• _EXERCISE BRIEF_
Count all lines holding "black" in the data below and say the number, nothing more.

• _STORED DATA_
• • • • •

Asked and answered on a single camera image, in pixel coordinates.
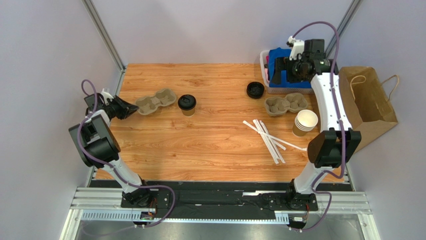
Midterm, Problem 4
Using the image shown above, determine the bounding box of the white plastic basket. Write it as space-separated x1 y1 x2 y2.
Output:
259 50 314 94

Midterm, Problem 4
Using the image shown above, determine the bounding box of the white wrapped straw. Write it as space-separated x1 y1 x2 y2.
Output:
253 119 286 164
242 120 279 165
258 130 307 152

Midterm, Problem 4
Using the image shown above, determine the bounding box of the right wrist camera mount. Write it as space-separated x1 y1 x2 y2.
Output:
286 36 305 61

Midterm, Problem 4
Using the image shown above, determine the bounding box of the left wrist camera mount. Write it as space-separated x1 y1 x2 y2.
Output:
100 88 114 105

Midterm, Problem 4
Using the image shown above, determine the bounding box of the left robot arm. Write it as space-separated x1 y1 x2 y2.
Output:
68 93 153 207

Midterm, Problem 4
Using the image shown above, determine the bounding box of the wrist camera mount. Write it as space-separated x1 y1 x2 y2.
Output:
286 36 305 61
100 88 114 105

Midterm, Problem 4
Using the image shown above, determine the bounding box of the blue folded cloth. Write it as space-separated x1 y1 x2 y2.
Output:
268 47 311 89

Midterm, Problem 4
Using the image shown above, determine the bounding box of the brown paper bag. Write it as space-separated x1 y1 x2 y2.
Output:
339 66 398 153

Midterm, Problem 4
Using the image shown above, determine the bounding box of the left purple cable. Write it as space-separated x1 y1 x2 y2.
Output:
77 79 176 229

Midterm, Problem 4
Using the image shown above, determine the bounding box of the black plastic cup lid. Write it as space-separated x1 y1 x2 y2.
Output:
177 94 197 111

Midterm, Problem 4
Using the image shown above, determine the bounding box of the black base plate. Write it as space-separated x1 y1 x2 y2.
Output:
89 180 354 221

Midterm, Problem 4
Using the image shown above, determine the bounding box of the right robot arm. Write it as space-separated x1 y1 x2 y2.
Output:
271 36 362 205

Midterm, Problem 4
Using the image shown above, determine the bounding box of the stack of black lids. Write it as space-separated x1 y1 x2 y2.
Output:
246 81 265 99

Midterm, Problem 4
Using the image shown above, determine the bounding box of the brown paper coffee cup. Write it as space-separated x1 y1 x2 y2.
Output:
181 107 196 117

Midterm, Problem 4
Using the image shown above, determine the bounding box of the aluminium frame rail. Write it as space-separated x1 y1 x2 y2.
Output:
60 187 380 240

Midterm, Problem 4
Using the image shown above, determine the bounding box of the cardboard cup carrier tray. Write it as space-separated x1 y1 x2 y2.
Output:
264 92 308 117

• • • • •

• _ANSWER_
3